● What the task asks
The lines that make up this material should each be returned exactly.

● Information given
----------

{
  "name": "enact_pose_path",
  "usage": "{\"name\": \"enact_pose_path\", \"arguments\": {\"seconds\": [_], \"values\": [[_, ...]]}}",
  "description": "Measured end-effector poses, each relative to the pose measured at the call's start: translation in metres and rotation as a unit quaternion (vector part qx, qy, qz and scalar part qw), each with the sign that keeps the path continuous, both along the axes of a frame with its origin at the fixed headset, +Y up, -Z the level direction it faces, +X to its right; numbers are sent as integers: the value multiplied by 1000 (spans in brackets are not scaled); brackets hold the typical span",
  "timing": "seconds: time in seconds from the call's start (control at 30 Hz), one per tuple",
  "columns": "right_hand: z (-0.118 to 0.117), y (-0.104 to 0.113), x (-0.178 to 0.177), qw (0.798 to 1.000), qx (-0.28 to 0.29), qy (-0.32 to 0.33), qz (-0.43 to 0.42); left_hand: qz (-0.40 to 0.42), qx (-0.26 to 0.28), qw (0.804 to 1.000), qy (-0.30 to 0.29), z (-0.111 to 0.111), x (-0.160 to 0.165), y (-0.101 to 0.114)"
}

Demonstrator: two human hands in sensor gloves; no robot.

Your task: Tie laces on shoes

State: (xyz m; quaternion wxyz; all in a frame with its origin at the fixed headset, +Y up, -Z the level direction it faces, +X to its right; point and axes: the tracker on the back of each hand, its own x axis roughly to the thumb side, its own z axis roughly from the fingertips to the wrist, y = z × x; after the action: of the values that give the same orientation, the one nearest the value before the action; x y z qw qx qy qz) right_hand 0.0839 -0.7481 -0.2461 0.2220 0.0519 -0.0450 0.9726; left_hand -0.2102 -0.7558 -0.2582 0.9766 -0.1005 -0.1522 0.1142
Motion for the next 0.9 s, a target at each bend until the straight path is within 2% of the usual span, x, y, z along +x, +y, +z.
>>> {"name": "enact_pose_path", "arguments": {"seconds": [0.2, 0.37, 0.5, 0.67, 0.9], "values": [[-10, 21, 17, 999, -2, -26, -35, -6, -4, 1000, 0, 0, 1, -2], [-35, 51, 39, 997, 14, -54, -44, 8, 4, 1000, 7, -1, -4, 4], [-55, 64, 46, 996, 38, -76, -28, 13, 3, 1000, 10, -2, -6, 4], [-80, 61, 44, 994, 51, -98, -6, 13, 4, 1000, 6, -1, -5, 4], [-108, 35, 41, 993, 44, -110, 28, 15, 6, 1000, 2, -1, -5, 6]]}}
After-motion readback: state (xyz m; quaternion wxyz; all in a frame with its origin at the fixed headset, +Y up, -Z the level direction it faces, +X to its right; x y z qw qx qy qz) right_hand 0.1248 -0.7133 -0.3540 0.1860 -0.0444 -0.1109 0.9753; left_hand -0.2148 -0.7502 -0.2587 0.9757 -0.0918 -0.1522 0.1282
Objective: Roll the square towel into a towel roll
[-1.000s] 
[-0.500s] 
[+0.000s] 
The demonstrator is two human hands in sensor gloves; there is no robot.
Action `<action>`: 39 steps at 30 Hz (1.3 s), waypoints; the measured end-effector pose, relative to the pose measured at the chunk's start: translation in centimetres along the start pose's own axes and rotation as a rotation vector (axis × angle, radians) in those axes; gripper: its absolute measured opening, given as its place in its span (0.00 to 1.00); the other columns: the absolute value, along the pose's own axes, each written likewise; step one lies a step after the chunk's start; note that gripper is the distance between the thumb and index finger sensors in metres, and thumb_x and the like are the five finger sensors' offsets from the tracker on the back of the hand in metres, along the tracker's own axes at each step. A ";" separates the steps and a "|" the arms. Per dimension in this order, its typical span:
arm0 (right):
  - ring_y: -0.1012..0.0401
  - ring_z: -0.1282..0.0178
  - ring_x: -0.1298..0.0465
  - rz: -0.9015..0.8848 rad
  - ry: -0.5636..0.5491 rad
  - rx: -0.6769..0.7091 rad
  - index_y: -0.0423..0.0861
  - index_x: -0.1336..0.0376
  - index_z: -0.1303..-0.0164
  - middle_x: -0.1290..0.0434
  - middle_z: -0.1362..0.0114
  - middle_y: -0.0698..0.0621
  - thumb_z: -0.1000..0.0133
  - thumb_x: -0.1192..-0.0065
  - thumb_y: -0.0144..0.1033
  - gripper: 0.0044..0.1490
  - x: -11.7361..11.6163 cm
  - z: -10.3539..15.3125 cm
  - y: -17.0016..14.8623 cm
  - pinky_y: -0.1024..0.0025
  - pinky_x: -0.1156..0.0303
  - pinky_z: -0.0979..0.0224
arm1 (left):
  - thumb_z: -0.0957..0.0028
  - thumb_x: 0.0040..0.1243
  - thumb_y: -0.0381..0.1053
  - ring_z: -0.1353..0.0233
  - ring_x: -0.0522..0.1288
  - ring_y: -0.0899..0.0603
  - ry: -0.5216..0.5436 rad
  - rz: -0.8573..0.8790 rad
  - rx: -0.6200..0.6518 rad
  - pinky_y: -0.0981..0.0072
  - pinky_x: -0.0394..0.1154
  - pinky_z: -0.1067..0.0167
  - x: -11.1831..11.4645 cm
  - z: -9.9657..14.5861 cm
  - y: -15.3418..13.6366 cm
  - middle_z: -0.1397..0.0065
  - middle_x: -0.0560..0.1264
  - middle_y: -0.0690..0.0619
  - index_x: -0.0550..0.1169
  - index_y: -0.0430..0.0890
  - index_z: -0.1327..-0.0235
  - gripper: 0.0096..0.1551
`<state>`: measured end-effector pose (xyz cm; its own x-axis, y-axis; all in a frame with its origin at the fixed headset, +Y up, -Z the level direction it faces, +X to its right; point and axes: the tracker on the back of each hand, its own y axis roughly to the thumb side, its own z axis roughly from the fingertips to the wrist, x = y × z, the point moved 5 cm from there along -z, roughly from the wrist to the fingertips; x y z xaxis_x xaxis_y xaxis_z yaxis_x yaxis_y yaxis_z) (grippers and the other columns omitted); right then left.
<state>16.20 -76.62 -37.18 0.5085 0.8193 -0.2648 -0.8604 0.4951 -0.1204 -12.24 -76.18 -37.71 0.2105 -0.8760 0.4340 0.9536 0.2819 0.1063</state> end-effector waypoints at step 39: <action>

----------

● Written reply
{
  "name": "enact_pose_path",
  "usage": "{\"name\": \"enact_pose_path\", \"arguments\": {\"seconds\": [_], \"values\": [[_, ...]]}}",
  "description": "Measured end-effector poses, each relative to the pose measured at the call's start: translation in metres and rotation as a unit quaternion (vector part qx, qy, qz and scalar part qw), each with the sign that keeps the path continuous, both along the axes of a frame with its origin at the fixed headset, +Y up, -Z the level direction it faces, +X to its right; numbers are sent as integers: the value multiplied by 1000 (spans in brackets are not scaled); brackets hold the typical span",
  "timing": "seconds: time in seconds from the call's start (control at 30 Hz), one per tuple",
  "columns": "right_hand: z (-0.118 to 0.117), y (-0.104 to 0.113), x (-0.178 to 0.177), qw (0.798 to 1.000), qx (-0.28 to 0.29), qy (-0.32 to 0.33), qz (-0.43 to 0.42); left_hand: qz (-0.40 to 0.42), qx (-0.26 to 0.28), qw (0.804 to 1.000), qy (-0.30 to 0.29), z (-0.111 to 0.111), x (-0.160 to 0.165), y (-0.101 to 0.114)"
}

Demonstrator: two human hands in sensor gloves; no robot.

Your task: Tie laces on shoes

State: (xyz m; quaternion wxyz; all in a frame with its origin at the fixed headset, +Y up, -Z the level direction it faces, +X to its right; point and axes: the tracker on the back of each hand, its own x axis roughly to the thumb side, its own z axis roughly from the fingertips to the wrist, y = z × x; after the action: of the values that give the same orientation, the one nearest the value before the action; x y z qw qx qy qz) right_hand 0.0839 -0.7481 -0.2461 0.2220 0.0519 -0.0450 0.9726; left_hand -0.2102 -0.7558 -0.2582 0.9766 -0.1005 -0.1522 0.1142
Motion for the next 0.9 s, a target at each bend until the straight path is within 2% of the usual span, x, y, z along +x, +y, +z.
>>> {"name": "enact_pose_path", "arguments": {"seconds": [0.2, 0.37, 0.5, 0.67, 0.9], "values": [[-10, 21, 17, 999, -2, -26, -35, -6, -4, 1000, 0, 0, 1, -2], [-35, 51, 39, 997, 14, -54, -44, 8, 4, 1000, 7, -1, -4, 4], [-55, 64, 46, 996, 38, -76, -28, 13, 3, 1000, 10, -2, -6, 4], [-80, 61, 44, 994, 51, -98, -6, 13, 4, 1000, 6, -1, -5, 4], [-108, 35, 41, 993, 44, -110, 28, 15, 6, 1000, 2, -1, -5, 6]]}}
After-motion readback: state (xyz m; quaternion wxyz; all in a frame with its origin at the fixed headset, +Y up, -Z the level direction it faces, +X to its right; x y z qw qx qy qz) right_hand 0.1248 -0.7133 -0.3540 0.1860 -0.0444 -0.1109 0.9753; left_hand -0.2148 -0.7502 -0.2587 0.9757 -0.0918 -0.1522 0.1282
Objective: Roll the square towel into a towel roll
[-1.000s] 
[-0.500s] 
[+0.000s] 
The demonstrator is two human hands in sensor gloves; there is no robot.
Action `<action>`: 39 steps at 30 Hz (1.3 s), waypoints; the measured end-effector pose, relative to the pose measured at the chunk's start: translation in centimetres along the start pose's own axes and rotation as a rotation vector (axis × angle, radians) in those axes; gripper: its absolute measured opening, given as its place in its span (0.00 to 1.00); the other columns: the absolute value, along the pose's own axes, each written likewise; step one lies a step after the chunk's start; note that gripper is the distance between the thumb and index finger sensors in metres, and thumb_x and the like are the five finger sensors' offsets from the tracker on the back of the hand in metres, along the tracker's own axes at each step. A ";" separates the steps and a "|" the arms. Per dimension in this order, its typical span:
arm0 (right):
  - ring_y: -0.1012..0.0401
  - ring_z: -0.1282..0.0178
  - ring_x: -0.1298..0.0465
  - rz: -0.9015..0.8848 rad
  - ry: -0.5636..0.5491 rad
  - rx: -0.6769..0.7091 rad
  - index_y: -0.0423..0.0861
  - index_x: -0.1336..0.0376
  - index_z: -0.1303..-0.0164
  - middle_x: -0.1290..0.0434
  - middle_z: -0.1362..0.0114
  - middle_y: -0.0698..0.0621
  - thumb_z: -0.1000..0.0133
  - thumb_x: -0.1192..-0.0065
  - thumb_y: -0.0144..0.1033
  - gripper: 0.0044..0.1490
  - x: -11.7361..11.6163 cm
  - z: -10.3539..15.3125 cm
  - y: -17.0016..14.8623 cm
  - pinky_y: -0.1024..0.0025
  - pinky_x: -0.1156..0.0303
  - pinky_z: -0.0979..0.0224
arm1 (left):
  - thumb_z: -0.0957..0.0028
  - thumb_x: 0.0040..0.1243
  - thumb_y: -0.0381..0.1053
  - ring_z: -0.1353..0.0233
  - ring_x: -0.0522..0.1288
  - ring_y: -0.0899..0.0603
  - ry: -0.5216..0.5436 rad
  - rz: -0.8573..0.8790 rad
  - rx: -0.6200..0.6518 rad
  - pinky_y: -0.0981..0.0072
  - pinky_x: -0.0394..0.1154
  - pinky_z: -0.1067..0.0167
  - x: -11.1831..11.4645 cm
  - z: -9.9657..14.5861 cm
  - y: -15.3418..13.6366 cm
  - middle_z: -0.1397..0.0065
  - middle_x: -0.0560..0.1264
  - middle_y: -0.0690..0.0619
  - index_x: -0.0550..0.1169
  - index_y: -0.0430..0.0890
  - index_z: -0.1327..-0.0235
  - gripper: 0.0096..0.1551
`<state>`: measured end-effector pose (xyz cm; its own x-axis, y-axis; all in a frame with its origin at the fixed headset, +Y up, -Z the level direction it faces, +X to its right; point and axes: the tracker on the back of each hand, its own y axis roughly to the thumb side, its own z axis roughly from the fingertips to the wrist, x = y × z, the point moved 5 cm from there along -z, roughly from the wrist to the fingertips; x y z xaxis_x xaxis_y xaxis_z yaxis_x yaxis_y yaxis_z) (grippers and the other columns omitted); right then left.
<state>16.20 -76.62 -37.18 0.5085 0.8193 -0.2648 -0.8604 0.4951 -0.1204 -12.24 -76.18 -37.71 0.2105 -0.8760 0.4340 0.9536 0.2819 0.1063</state> end-effector waypoints at step 39: <action>

This exercise has been completed.